Hotel charges and flight fares not so much – if anything, they were pretty expensive especially right before a match in that particular city. The intercity travel however, yes. On the day of the match, you could travel for free to and from the match with your fan ID. You also got a 30% discount on all entry tickets to sites in all the cities if you had your fan ID. There were a few shops that gave certain discounts on your fan ID too.
What was the atmosphere like in the country, especially given Russia’s unprecedented good run?
It was absolutely electric! Whether a match was going on or not, you found locals and foreigners chanting slogans. It was extremely festive, the decorations as well as the spirit of the whole country. I watched the quarter-final between Russia and Croatia and that was one of the best matches of the world cup and one of the most thrilling ones too in terms of the audience and the atmosphere.
Were the locals welcoming of international football fans?
They were amazing, as helpful as they could be. I didn’t experience even the slightest bit of hostility or discomfort.
Did you run into any other Pakistanis? Did you make friends with people of other nationalities?
I was actually surprised to see so many desis in Russia; bumped into quite a few friends even. And made quite a few friends of other nationalities, mostly Americans, Indians, Argentinians and Brazilians. Even chanted Afridi and Sachin with some Indians in the stadium!
Can you describe the celebrations when a team won? What was it like witnessing that joy and euphoria first hand?
It was amazing, almost as if Pakistan had won if one of the teams I was supporting had won. You quickly gel in with the crowd because it is so contagious.
Which team (if any) were you supporting?
Mother Russia! (After the exit of Argentina of course.)
Russia is full of iconic sights and monuments – did you get the time to visit any of them?

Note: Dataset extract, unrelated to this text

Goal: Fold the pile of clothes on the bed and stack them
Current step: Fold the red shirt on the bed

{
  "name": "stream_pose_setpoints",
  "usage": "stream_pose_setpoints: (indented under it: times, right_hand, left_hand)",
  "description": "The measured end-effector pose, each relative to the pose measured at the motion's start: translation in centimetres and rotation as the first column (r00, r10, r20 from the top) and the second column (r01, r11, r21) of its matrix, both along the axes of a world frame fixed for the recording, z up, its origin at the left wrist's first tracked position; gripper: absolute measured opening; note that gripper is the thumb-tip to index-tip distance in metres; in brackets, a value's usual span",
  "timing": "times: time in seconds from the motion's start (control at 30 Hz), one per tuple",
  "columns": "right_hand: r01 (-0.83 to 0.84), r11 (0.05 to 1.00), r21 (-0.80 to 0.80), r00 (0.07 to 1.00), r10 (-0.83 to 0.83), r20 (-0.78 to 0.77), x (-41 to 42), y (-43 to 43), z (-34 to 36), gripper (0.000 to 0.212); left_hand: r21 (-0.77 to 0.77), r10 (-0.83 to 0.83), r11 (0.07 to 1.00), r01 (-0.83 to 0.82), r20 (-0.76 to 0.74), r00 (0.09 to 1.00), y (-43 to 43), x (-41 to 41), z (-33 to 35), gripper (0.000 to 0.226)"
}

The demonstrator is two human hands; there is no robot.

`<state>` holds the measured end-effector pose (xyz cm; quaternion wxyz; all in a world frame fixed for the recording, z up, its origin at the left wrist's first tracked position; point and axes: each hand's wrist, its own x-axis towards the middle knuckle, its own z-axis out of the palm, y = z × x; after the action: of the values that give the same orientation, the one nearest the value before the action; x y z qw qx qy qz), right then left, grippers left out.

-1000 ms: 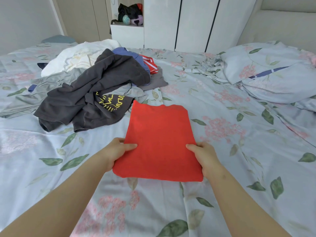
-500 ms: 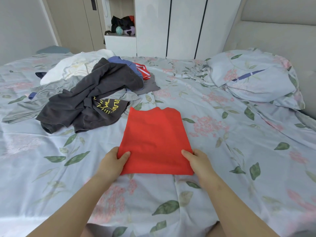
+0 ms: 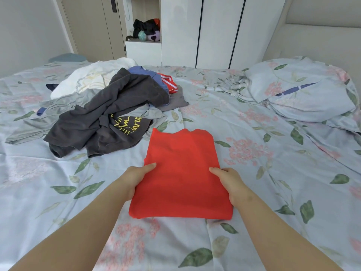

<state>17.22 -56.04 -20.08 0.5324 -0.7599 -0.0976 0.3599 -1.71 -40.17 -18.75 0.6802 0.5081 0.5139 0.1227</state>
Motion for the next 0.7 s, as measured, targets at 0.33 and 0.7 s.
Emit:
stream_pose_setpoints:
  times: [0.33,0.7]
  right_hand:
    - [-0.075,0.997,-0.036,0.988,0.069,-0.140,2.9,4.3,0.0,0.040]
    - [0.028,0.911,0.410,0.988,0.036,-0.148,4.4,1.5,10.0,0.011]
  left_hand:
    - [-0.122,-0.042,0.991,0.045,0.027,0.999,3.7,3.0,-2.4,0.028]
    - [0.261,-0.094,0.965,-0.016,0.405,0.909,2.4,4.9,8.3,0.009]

I tried to see as many as I could in the time that I had. My favourite one would have to be St. Isaac’s Cathedral in Saint Petersburg that was breathtakingly beautiful. Other than that, there was the Peterhof Palace that was also magnificent. I also went to see the Hermitage Museum, Summer Garden, Church of the Saviour on Spilled Blood, Kazan Kremlin, Moscow Kremlin, St. Basil’s Cathedral and more.
What is Russian cuisine like? What were some of your favourite local dishes?
Well, I tried traditional Tatar dishes and Russian also, but didn’t quite find them all that delectable. I think that’s because we’re used to our spicy food while theirs was comparatively bland. Interestingly, the name of one of the Tatar dishes was “pilaf” and it was quite similar to our pilao; I figured the origin of the dish must be the same considering even the names sound alike. It was pretty good, perhaps the only local dish I enjoyed.
Did you bring back any souvenirs?
Always do. There are the fridge magnets that are a must. I collect them and have a sizeable collection by now from all over the world. Then I got an ushanka, the Russian fur hat. I also got a matryoshka doll (the stacking doll). As FIFA souvenirs, I brought back fridge magnets and glasses with match specific labels from all the five matches.
What would you consider to be the most memorable part of the trip?
Other than the matches, the most memorable would be the biking track I covered while at Roza Khatur in Sochi. I’m not too keen on heights, so it was a challenge for me as it got really steep at times. Managing to complete the trek unscratched felt quite like an achievement and made the city and its terrain very memorable for me.